Work to be completed: Write each line exactly as it stands, from the line containing "Could you please trace the outline of the left gripper left" through the end of the data.

[Opening Extracted entries section]

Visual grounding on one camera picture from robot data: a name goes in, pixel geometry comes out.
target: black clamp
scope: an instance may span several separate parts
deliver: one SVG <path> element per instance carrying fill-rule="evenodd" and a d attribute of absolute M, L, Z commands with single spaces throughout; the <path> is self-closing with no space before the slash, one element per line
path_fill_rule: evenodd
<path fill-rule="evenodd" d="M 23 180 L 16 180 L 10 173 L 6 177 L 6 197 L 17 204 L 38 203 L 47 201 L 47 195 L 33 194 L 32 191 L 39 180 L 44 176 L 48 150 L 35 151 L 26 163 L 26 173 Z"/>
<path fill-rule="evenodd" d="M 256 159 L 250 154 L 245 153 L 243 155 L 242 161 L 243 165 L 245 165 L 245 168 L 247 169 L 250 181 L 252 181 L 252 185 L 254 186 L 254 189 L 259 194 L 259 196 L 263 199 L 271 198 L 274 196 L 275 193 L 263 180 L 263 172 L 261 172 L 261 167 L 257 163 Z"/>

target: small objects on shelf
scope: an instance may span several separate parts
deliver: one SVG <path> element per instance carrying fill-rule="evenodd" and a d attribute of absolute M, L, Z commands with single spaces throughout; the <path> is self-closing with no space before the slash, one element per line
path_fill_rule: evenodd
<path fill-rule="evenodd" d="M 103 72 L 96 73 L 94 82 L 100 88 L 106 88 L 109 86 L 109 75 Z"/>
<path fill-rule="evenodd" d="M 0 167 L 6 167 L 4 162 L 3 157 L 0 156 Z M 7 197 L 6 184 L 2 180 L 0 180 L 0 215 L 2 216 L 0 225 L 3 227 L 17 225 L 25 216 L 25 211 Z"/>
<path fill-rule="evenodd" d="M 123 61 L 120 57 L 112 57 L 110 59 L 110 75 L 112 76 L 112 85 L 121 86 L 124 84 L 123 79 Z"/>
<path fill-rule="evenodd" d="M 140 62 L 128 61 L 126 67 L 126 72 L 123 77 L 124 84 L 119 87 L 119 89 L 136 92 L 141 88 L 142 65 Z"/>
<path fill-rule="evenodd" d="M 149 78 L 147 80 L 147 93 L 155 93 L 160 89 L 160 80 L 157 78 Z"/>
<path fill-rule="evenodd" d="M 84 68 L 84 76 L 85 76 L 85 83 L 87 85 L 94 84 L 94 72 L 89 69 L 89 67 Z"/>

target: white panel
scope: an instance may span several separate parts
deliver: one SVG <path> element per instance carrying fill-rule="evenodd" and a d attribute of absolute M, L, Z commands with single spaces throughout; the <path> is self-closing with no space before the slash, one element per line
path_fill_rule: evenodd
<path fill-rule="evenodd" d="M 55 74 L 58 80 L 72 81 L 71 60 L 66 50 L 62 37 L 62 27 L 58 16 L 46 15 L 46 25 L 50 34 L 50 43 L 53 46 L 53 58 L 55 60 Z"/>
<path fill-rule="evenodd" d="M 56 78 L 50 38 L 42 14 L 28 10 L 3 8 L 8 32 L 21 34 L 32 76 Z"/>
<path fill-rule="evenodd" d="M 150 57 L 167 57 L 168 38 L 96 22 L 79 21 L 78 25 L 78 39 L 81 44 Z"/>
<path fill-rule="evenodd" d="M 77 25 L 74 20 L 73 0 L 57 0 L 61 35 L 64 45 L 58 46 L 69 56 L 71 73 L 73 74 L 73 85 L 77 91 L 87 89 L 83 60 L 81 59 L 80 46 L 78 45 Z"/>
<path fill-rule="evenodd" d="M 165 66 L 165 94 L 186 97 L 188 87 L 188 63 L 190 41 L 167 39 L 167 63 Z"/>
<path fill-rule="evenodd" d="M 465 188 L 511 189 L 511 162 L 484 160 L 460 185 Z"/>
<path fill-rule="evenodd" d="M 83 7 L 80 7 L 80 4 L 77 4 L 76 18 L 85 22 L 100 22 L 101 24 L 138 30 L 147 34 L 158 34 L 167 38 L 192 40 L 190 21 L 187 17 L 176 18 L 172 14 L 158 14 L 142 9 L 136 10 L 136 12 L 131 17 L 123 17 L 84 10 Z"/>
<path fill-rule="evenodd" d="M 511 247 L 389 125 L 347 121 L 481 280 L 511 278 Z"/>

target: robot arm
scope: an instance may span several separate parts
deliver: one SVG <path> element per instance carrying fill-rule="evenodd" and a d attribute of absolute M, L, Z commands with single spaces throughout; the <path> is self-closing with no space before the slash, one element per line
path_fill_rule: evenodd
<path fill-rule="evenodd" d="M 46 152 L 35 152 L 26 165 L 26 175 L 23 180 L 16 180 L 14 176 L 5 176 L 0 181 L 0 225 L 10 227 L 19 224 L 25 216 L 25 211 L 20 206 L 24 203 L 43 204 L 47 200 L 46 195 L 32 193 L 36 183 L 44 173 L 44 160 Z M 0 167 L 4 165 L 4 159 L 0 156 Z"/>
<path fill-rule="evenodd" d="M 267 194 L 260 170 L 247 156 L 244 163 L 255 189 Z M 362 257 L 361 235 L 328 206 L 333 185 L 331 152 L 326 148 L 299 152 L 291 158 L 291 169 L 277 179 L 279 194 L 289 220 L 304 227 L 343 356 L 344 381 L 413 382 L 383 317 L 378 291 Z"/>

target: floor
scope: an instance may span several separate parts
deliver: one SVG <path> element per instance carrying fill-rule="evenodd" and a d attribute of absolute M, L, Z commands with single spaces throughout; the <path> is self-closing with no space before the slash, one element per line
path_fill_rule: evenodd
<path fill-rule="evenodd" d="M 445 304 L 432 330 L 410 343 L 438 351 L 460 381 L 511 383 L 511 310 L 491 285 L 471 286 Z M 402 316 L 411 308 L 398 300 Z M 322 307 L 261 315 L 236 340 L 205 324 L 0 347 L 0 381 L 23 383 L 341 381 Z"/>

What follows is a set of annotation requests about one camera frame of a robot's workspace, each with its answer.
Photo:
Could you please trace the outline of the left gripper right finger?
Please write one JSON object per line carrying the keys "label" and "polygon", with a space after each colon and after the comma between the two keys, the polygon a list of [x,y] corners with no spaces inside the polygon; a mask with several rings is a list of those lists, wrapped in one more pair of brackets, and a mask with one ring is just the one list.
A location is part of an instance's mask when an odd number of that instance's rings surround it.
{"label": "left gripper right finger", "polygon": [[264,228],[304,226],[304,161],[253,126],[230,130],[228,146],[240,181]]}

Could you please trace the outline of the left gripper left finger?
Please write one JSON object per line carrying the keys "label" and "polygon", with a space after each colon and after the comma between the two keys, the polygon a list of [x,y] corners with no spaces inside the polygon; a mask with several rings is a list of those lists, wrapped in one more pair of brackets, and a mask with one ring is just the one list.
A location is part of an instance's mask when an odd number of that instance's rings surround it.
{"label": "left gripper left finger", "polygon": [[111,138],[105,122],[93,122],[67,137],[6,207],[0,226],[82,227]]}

[Closing Extracted entries section]

Answer to this exercise:
Could you please trace the outline of the left gripper left finger?
Please write one JSON object per line carrying the keys "label" and "polygon", with a space after each colon and after the comma between the two keys, the polygon a list of [x,y] corners with no spaces inside the polygon; a mask with several rings is a list of those lists, wrapped in one more pair of brackets, and a mask with one ring is just the one list.
A location is part of an instance's mask when an odd number of that instance's rings surround it.
{"label": "left gripper left finger", "polygon": [[111,138],[105,122],[93,122],[67,137],[6,207],[0,226],[82,227]]}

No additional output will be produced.